Firstrand surprised the market yesterday with a trading update that said normalised earnings a share for the year to June were expected to increase by between 22 percent and 27 percent from R1.79 in the previous period, news that lifted its share price.

FirstRand said headline earnings were expected to increase by between 24 percent and 29 percent from R1.83 last year. However, earnings a share would not differ by more than 20 percent from last year if the non-recurring gain from the unbundling of the Momentum Group, which was disclosed in the 2011 results, was excluded. FirstRand will report its annual results on September 11.

Jean Pierre Verster, an analyst at 36One Asset Management, said the normalised earnings increase was slightly above expectations and pointed out that the vehicle financing division, WesBank, and retail bank FNB were the probable drivers of this growth.

“The results have once again shown that FirstRand is the leading bank of the big four at the moment because of its strong operational performance,” Verster said.

Standard Bank reported an 11 percent increase in headline earnings for the six months to June. Absa had a 6 percent decline in headline earnings while Nedbank achieved headline earnings growth of 25.1 percent in the same period.

Adrian Cloete, a portfolio manager at Cadiz Asset Management, said the consensus of analysts surveyed by I-Net Bridge was that FirstRand’s normalised headline earnings would increase by 20 percent.
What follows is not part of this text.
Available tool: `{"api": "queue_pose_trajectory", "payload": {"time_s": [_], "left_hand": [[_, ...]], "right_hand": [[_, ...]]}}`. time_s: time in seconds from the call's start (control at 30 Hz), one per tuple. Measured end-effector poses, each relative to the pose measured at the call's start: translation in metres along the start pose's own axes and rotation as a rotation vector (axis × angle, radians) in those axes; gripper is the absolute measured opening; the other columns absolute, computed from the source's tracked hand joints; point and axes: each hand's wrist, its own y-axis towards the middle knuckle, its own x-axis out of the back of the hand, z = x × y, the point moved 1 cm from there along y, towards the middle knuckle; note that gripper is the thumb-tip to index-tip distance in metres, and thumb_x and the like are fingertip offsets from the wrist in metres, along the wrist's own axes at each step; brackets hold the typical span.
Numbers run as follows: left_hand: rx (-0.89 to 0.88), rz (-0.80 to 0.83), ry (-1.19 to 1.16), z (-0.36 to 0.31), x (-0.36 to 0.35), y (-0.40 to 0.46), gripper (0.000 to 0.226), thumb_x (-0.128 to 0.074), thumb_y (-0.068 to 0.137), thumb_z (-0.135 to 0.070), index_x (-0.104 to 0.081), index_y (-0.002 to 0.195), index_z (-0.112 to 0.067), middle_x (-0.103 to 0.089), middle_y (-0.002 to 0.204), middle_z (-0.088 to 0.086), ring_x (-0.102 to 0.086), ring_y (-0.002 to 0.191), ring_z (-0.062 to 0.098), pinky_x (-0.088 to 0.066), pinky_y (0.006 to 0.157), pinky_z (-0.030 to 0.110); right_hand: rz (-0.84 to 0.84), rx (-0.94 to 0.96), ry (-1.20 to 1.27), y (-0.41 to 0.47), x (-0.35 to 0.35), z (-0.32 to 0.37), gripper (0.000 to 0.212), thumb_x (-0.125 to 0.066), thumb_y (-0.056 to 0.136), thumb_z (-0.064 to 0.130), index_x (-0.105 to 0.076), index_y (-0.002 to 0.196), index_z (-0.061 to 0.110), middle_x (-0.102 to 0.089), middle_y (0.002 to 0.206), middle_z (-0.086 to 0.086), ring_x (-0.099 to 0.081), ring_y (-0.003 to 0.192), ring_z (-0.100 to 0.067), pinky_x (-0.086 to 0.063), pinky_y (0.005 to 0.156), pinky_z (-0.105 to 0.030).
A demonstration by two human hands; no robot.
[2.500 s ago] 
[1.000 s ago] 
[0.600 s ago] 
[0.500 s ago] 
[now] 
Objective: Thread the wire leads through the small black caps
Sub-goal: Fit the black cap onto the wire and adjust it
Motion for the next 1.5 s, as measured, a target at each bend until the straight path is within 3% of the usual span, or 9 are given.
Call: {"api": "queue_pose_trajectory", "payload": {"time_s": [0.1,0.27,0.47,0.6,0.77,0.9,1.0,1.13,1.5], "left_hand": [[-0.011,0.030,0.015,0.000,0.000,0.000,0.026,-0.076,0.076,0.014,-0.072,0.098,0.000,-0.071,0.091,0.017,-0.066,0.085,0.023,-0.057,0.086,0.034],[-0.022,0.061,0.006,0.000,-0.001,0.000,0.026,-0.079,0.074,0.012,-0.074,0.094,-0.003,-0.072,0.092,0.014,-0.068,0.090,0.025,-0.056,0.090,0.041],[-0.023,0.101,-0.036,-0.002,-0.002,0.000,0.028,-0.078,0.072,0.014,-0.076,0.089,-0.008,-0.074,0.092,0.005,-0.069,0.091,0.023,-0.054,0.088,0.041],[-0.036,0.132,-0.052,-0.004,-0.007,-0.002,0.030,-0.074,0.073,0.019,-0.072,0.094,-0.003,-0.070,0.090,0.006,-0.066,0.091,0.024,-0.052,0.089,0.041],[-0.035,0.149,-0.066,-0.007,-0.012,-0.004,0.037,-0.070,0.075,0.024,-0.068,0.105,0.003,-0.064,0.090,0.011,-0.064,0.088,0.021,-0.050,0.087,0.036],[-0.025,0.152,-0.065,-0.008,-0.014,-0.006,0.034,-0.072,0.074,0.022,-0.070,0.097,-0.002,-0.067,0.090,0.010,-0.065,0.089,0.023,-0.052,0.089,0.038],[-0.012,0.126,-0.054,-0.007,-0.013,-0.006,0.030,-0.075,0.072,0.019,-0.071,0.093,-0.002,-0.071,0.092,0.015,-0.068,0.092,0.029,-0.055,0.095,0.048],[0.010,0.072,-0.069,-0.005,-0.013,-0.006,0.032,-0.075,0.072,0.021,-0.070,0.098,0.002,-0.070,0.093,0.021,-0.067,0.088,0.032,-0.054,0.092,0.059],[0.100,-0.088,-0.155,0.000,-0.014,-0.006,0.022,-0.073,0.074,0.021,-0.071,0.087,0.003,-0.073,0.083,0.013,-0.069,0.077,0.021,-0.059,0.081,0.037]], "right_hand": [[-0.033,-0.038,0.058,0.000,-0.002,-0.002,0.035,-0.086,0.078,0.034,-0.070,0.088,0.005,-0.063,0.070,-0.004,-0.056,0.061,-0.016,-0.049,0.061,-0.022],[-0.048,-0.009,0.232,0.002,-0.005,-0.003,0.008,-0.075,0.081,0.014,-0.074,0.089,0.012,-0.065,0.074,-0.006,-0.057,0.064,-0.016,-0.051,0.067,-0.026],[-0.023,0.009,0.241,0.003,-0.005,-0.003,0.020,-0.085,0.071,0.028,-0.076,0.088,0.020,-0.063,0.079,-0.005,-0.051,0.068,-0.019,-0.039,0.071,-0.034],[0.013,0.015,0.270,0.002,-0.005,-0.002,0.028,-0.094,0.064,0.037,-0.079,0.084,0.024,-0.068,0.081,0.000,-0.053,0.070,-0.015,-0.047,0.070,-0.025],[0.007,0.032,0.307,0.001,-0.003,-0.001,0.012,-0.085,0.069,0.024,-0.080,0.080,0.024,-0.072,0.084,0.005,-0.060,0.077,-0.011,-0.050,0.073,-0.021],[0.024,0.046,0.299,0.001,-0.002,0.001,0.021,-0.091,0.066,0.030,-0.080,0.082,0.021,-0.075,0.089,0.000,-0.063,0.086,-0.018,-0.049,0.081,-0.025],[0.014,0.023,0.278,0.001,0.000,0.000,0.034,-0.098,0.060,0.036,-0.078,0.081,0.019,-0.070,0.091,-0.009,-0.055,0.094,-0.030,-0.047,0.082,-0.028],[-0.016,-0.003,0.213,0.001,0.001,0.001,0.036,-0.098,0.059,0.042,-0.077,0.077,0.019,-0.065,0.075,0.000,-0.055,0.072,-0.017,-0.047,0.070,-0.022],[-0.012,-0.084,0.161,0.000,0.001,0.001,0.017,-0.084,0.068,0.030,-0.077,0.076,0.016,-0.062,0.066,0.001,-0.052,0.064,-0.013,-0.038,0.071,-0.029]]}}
“So it’s better than expectations. That’s why their share price is up,” Cloete said.

FirstRand’s shares closed 1.2 percent higher at R27.71.

Cloete noted that FNB and WesBank had driven FirstRand’s growth in the first half of the year, which was why analysts expected these two businesses to be responsible for the full-year growth. Motor financier WesBank’s earnings were up 59 percent in interim results posted in February, and FNB’s earnings were up 27 percent. Rand Merchant Bank (RMB) was down at the time.

“It is most likely the continued growth from the two divisions… People expected the second half to slow down slightly because of slow [economic] growth but obviously this didn’t happen to them,” Cloete said.

The vehicle financing market was doing well, as seen with Nedbank’s motor vehicle finance. But as WesBank was the dominant player in that market, Cloete said it was not surprising that it had done better.

RMB Holdings, in a separate trading update yesterday, said earnings a share for the year to June were expected to decrease by between 60 percent and 70 percent as this year’s results would only include its 34 percent interest in FirstRand and not the separately listed Rand Merchant Insurance Holdings.

Its headline earnings a share were, however, expected to increase by up to 5 percent from R2.94 in June 2011.

Verster said RMB came off a high base in the previous year and therefore its growth was not expected to be as high.

Meanwhile, Global Credit Ratings has affirmed Standard Bank’s national long-term rating at AA+.

So far, only Absa has an AA+ national long-term rating from one of the big three ratings agencies. Absa’s rating was assigned by Fitch Ratings, whose national long-term rating for Standard Bank is AA.

Fitch also rates the other two big banks, FirstRand and Nedbank, at AA, which is a notch lower than AA+.

Standard & Poor’s assesses Standard Bank’s long-term foreign currency counterparty credit rating at BBB+. The same goes for FirstRand.

All of the big four have an A3 rating for long-term foreign currency deposits from Moody’s Investors Service.